# Task item:
Using the entries that follow, write out the line containing "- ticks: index", the line containing "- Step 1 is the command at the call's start", and every line between them, exactly and nothing else.

# Data:
•••

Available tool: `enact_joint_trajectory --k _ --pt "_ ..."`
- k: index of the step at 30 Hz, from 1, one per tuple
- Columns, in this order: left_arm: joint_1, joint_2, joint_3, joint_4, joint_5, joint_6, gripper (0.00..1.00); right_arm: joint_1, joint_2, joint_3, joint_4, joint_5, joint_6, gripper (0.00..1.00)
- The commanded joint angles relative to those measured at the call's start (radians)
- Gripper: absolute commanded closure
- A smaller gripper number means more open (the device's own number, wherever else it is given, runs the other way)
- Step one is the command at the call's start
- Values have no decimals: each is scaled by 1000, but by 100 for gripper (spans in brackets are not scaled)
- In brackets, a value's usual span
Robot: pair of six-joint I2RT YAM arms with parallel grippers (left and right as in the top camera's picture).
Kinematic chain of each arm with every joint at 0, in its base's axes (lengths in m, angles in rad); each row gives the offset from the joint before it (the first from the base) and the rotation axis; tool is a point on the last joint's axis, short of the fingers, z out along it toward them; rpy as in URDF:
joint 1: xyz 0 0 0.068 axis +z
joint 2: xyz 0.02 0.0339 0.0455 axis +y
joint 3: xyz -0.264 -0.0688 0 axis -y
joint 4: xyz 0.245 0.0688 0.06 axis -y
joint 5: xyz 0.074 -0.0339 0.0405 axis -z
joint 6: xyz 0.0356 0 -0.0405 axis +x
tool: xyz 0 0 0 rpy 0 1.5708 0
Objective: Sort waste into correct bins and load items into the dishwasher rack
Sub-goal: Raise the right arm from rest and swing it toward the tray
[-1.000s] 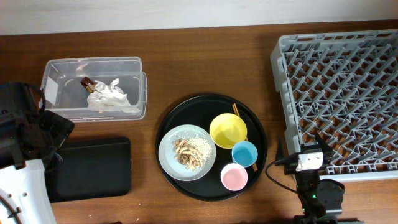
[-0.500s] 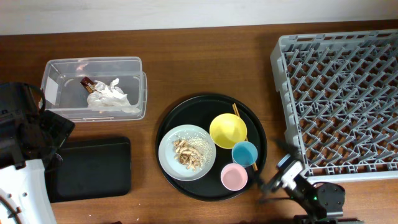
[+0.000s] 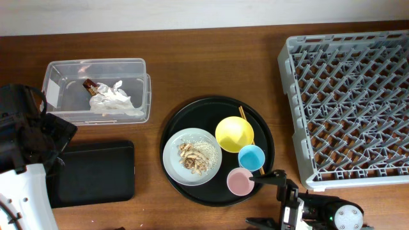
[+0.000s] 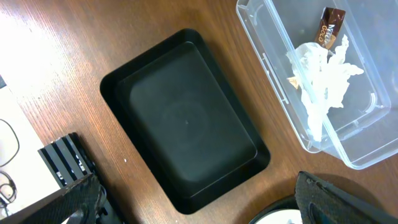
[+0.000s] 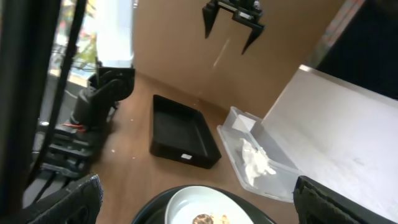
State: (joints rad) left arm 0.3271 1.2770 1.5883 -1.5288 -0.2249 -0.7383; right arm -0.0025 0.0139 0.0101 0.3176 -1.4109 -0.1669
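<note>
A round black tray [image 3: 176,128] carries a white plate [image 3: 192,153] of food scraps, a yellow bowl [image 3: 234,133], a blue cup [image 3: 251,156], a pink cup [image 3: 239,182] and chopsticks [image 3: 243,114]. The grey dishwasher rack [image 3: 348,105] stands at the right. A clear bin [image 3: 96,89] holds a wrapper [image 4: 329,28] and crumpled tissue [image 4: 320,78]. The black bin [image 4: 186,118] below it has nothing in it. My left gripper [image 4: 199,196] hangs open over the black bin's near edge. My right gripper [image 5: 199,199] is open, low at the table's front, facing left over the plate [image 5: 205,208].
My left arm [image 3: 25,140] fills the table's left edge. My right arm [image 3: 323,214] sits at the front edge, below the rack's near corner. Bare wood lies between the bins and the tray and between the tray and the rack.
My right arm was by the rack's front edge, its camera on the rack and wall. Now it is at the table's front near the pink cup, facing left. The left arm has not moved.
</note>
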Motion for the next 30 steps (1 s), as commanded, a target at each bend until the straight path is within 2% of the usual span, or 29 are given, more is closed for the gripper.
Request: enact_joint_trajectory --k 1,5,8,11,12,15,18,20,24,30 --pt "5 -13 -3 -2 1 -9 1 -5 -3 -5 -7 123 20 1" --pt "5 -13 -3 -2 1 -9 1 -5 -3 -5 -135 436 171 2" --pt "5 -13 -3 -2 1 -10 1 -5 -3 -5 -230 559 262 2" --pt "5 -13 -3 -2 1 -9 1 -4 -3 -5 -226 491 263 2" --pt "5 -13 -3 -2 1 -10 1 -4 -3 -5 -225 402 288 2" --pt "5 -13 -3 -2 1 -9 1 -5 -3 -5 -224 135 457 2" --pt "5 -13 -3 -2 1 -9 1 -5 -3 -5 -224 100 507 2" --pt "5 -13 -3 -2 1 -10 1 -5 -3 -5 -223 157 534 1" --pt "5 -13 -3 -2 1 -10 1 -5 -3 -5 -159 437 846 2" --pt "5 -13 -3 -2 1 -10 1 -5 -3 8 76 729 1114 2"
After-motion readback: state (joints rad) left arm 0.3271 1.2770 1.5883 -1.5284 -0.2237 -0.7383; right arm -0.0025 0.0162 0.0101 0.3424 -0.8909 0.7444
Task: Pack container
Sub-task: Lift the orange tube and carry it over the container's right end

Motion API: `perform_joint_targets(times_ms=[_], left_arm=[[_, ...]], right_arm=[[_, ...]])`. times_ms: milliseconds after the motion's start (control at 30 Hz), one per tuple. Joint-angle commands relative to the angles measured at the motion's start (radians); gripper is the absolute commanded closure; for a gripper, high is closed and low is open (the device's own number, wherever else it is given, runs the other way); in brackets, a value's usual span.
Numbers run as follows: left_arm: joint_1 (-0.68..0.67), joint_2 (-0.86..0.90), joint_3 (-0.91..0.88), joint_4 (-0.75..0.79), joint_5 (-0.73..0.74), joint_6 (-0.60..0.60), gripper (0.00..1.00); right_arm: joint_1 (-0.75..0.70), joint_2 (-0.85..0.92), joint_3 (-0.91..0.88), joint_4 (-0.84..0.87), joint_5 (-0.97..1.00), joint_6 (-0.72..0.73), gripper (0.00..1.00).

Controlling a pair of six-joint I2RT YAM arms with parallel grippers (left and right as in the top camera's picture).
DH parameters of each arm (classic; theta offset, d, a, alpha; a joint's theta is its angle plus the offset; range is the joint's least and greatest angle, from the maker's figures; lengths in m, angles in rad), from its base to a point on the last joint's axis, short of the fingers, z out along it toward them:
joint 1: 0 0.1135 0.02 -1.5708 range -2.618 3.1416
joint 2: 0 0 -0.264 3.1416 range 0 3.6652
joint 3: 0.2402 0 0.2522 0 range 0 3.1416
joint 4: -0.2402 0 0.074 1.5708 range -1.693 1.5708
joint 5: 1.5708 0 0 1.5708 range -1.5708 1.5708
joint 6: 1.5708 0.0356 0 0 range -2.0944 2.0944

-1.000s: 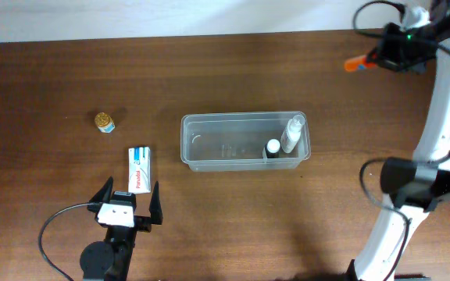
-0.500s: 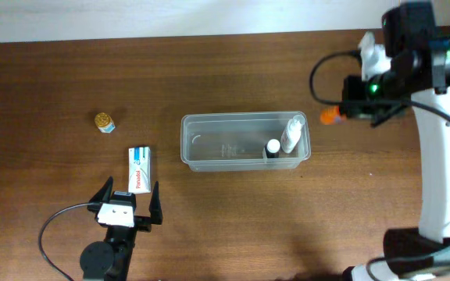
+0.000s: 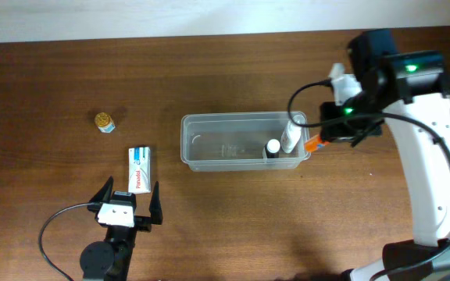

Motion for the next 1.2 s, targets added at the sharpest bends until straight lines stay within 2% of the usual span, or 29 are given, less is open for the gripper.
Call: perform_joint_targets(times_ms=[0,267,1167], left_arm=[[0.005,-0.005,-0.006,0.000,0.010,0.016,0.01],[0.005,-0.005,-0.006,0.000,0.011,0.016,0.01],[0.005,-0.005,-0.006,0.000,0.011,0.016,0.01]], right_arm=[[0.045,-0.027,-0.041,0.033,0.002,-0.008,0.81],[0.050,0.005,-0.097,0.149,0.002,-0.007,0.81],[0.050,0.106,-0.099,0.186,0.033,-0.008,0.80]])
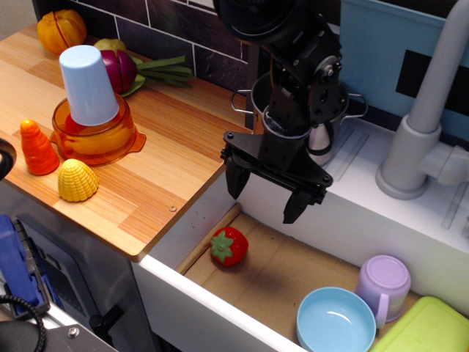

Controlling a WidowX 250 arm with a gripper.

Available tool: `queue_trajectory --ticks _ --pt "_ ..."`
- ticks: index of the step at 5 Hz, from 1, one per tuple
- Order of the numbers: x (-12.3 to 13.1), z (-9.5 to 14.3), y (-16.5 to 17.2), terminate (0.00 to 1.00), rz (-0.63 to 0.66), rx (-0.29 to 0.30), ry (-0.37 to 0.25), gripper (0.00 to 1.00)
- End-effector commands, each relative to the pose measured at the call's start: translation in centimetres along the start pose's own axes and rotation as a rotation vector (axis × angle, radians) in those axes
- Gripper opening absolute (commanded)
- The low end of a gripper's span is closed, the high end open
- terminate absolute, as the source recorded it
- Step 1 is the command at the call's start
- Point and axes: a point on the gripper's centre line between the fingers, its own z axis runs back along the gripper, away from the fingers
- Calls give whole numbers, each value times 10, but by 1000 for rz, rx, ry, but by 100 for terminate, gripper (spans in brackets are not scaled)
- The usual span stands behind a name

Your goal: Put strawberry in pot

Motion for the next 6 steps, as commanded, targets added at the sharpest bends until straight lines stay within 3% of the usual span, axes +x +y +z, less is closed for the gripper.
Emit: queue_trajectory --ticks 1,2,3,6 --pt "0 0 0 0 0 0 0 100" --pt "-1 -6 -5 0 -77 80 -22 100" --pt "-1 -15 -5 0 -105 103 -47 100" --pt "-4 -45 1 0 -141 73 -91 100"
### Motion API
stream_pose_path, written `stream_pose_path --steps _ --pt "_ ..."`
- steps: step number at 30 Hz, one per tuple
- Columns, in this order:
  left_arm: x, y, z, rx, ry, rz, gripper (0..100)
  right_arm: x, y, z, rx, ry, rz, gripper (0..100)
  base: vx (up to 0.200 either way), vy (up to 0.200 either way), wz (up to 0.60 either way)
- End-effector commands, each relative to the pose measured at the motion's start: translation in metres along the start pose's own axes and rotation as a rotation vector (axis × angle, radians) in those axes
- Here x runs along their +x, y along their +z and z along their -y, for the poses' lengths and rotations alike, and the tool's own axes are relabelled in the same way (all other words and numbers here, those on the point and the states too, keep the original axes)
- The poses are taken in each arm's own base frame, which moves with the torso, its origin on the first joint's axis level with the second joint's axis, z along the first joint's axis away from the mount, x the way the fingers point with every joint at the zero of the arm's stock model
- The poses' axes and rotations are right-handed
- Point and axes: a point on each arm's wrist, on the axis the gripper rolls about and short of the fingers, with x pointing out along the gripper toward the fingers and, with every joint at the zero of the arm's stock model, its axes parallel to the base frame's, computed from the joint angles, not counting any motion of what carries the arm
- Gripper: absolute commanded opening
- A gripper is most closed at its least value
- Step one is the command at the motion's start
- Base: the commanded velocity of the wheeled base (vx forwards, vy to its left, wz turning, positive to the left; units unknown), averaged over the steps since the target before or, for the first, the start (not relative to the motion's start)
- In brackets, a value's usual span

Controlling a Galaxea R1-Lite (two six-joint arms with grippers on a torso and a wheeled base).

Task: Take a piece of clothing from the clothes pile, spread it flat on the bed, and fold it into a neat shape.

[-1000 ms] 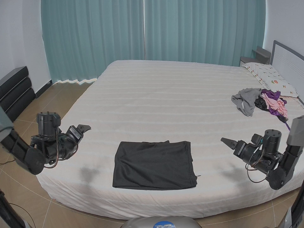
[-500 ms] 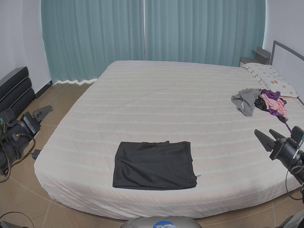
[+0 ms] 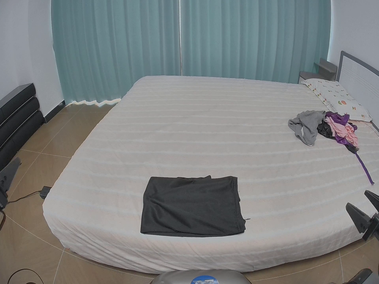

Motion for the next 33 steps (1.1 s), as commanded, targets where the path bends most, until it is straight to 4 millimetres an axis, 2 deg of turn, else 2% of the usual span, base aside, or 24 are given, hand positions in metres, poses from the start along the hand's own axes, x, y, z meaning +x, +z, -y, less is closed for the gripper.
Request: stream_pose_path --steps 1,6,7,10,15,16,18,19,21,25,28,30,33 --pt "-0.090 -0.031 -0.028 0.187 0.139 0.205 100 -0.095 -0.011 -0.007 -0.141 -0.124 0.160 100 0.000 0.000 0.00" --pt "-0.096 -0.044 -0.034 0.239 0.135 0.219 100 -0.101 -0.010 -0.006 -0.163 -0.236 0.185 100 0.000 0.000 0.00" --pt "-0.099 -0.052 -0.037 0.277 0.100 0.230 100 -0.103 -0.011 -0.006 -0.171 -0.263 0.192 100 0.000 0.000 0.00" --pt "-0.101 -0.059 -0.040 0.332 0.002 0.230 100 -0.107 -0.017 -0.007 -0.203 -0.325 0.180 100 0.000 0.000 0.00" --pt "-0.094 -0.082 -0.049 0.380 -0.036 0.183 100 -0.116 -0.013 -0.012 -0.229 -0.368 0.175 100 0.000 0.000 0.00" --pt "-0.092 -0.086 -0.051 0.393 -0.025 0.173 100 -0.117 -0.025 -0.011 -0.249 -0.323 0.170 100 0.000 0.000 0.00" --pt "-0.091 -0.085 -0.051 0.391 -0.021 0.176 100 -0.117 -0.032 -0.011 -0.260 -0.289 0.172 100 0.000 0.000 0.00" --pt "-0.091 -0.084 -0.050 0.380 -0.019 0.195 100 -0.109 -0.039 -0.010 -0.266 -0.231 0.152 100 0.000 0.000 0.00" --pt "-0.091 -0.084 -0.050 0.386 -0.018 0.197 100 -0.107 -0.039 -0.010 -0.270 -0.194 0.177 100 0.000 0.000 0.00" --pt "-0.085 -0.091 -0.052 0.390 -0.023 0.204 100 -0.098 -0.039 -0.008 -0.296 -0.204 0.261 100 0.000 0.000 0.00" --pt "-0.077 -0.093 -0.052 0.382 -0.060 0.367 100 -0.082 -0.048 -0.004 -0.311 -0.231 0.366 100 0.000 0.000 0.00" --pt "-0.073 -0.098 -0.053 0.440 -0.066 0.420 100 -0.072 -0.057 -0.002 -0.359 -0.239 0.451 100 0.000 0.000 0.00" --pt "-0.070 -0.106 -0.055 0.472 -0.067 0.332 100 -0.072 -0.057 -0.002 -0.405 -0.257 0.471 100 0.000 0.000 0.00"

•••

# Solution for this problem:
- ticks: index of the step at 5 Hz, from 1, one per tuple
- Order of the numbers: x (-12.3 to 13.1), z (-9.5 to 14.3), y (-16.5 to 17.2), terminate (0.00 to 1.00), rz (-0.63 to 0.66), rx (-0.29 to 0.30), ry (-0.37 to 0.25), gripper (0.00 to 1.00)
- End-effector commands, each relative to the pose measured at the call's start: translation in centimetres along the start pose's own axes and rotation as a rotation vector (axis × angle, radians) in those axes
- Gripper opening absolute (commanded)
- The low end of a gripper's span is closed, the high end open
- terminate absolute, as the source recorded it
- Step 1 is the command at the call's start

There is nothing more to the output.